Federal Reserve Chairman Ben Bernanke has emphasized that the Fed has the ability to prop up the economy if need be. The central bank completed a $600 billion stimulus program in June, in which it purchased Treasury debt to bid up the prices of those securities and lower interest rates. It has been re-investing in Treasuries as that debt has matured in an attempt to maintain that stimulus.

During a speech on Monday, Dennis Lockhart, the president of the Federal Reserve Bank of Atlanta, said the Fed is "not out of bullets."

"I still maintain that a resumption of growth is the most likely case," Lockhart said. "But if that assessment proves to be wrong, I believe we do have tools to address whatever circumstances arise."

But monetary policy isn't sufficient, Fisher said. The Dallas Fed president outlined an argument he has made in the past that the Fed alone can't save the economy. Congress must also play a part, he said.

"I believe what is restraining our economy is not monetary policy but fiscal misfeasance in Washington," Fisher said in his Wednesday speech.

He said the recent debt ceiling debate in Washington has helped produce a widespread anxiety, which itself can harm economic activity. Consumer sentiment in August fell to its lowest level in more than 30 years.

Others say the federal government should directly boost demand by spending money.

"I don't think there's any question that an aggressive fiscal policy would be the most desirable thing at this point," Bartlett said.

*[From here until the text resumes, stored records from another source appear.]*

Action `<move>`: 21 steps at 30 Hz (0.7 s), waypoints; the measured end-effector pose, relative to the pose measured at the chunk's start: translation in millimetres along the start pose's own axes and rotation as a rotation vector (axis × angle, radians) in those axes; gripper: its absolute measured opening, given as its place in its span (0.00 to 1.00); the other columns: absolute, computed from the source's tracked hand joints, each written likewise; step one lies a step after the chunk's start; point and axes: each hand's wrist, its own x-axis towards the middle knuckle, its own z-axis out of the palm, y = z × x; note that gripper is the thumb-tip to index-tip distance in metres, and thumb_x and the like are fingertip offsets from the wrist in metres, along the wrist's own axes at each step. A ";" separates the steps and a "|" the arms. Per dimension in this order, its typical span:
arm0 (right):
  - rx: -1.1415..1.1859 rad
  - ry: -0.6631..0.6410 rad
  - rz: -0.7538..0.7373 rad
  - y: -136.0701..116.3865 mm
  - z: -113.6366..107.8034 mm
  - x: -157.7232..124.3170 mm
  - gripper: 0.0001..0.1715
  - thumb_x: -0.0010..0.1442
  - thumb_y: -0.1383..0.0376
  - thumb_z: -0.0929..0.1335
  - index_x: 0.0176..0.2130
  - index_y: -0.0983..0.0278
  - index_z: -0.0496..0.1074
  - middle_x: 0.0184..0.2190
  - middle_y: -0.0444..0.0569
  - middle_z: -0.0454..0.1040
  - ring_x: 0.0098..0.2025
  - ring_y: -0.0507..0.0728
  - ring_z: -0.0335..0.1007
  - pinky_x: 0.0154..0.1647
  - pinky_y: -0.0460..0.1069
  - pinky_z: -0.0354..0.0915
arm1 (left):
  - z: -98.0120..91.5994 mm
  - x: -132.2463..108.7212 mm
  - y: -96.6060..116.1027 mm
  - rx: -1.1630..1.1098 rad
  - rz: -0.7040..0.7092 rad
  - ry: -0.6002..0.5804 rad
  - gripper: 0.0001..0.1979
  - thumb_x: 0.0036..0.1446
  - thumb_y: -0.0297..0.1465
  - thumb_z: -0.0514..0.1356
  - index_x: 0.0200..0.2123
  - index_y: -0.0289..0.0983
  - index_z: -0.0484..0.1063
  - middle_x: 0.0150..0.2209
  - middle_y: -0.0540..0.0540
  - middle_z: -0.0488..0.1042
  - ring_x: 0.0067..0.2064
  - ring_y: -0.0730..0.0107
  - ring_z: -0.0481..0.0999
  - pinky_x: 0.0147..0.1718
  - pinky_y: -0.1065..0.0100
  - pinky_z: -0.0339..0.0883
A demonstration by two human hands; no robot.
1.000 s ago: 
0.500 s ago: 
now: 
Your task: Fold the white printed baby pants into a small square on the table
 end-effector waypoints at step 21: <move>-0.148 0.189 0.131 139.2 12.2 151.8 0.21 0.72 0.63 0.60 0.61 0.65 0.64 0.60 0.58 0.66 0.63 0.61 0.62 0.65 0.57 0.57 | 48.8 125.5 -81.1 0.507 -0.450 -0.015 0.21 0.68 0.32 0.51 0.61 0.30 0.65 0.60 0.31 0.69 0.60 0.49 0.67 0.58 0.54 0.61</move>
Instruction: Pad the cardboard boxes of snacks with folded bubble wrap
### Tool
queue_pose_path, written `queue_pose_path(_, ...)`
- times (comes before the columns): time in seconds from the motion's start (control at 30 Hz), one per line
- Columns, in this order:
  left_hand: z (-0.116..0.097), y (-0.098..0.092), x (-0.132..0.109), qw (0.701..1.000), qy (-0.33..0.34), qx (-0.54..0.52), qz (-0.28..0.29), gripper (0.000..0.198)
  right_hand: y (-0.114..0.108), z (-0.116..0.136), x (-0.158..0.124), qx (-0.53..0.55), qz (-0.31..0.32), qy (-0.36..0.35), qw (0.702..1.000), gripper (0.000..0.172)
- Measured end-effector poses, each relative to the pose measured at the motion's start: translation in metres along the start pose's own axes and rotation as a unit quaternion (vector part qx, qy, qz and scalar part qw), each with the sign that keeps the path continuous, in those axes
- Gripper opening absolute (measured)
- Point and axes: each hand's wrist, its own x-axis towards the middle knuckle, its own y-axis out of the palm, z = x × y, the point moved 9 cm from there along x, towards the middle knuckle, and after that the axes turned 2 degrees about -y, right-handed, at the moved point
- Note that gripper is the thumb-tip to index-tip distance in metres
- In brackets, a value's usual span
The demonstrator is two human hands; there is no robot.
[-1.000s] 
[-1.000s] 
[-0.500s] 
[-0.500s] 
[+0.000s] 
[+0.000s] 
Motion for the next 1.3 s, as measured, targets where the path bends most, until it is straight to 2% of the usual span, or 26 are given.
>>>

Still, the Fed's guidance can tend to have a beneficial effect -- at least in financial markets. Stocks began an uneven ascent after the Fed's statement last week, after weeks of punishing declines.

The Dow Jones Industrial Average closed Wednesday more than 5 percent higher than last Monday, the day before the Fed issued its statement. Fisher cautioned that by pledging to keep rates low, the Fed could be seen as bailing out stock traders. It's an implication that could encourage excessive risk-taking.

"What Bernanke has tried to do has been grand actions that have a psychological impact," said Ernest Patrikis, a former general counsel at the New York Federal Reserve, and now a partner at the law firm White & Case. "I find that he has a calming and soothing effect, the nature of his personality."

"That's what we're not getting in the president," Patrikis continued. "Why did the president meet last week with Bernanke? He's maybe hoping some of it would rub off."